To the authors' credit, they restudied their patients after closure. Active and passive emptying of the left atrium as well as conduit function and LA ejection fraction moved toward normal levels of healthy control subjects. Three closure devices were used in their patients according to anatomic features of the atrial septum, but it is difficult to reach any conclusions about efficacy of one over the other due to the different anatomic baselines.

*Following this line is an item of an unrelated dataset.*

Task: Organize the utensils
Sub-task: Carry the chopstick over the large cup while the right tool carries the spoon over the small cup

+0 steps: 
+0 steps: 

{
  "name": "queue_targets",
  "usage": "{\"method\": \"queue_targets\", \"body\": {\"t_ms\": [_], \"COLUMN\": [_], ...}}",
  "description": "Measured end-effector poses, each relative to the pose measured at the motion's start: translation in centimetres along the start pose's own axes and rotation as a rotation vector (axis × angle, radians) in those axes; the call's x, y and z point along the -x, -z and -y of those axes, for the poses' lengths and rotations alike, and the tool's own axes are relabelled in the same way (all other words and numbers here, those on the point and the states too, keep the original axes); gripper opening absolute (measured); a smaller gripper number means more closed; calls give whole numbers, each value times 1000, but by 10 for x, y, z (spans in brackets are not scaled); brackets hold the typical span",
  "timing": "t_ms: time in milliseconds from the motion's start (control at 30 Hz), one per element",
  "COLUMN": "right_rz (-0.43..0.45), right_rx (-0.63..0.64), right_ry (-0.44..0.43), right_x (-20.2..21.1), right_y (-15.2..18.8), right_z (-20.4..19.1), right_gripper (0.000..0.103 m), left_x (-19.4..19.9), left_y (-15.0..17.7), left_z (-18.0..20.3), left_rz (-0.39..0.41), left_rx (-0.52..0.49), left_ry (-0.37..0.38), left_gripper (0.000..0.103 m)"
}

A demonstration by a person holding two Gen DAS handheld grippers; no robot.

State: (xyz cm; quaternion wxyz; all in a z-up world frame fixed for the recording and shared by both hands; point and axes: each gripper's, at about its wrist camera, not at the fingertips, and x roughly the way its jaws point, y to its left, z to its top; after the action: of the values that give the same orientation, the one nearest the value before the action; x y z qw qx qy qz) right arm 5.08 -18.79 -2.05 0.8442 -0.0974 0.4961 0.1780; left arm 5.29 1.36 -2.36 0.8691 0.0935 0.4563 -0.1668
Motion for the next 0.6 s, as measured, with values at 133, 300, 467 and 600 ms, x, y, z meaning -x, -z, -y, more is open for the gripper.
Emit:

The report (5) makes provocative reading because it points out that the PFO may not have as large a role as we think in the cryptogenic stroke scenario. But for patients with PFO associated with ASA, the data of Rigatelli et al. (5) point out the increased potential of right-to-left shunting. The report indicates that the Mas et al. (1) report and the PICSS report, which seem possibly contradictory, may both be correct. More importantly, their data show that LA function is clearly altered in the presence of a PFO and ASA and is similar to that of patients with atrial fibrillation, which might predispose them to a cardiac source of thromboembolism. It should be comforting to cardiologists that the authors of this article contend that transcatheter PFO closure returns LA function toward normal, which presumably diminishes the risk of LA thrombus. But the devices used by the authors are large closure devices and influence the ASA as well as close the PFO. Maybe size (or also flexibility) of the closure device is also important in restoring LA function. Not all closure devices may have the same effect on restoring LA function, especially small, suturelike devices, and would therefore allow continued LA predisposition to clot. That might help explain some of the recurrent event rate after transcatheter closure reported in the registries. The LA function might not have been restored toward normal in all patients. Take that thought a step further. Suppose the CLOSURE trial shows no benefit of PFO closure. That outcome might then be explained by the device's possible lack of effect on the ASA and on restoration of LA function (closure is necessary, but not enough). Now that raises some interesting questions.
↵⁎ Editorials published in JACC: Cardiovascular Interventions reflect the views of the authors and do not necessarily represent the views of JACC: Cardiovascular Interventions or the American College of Cardiology.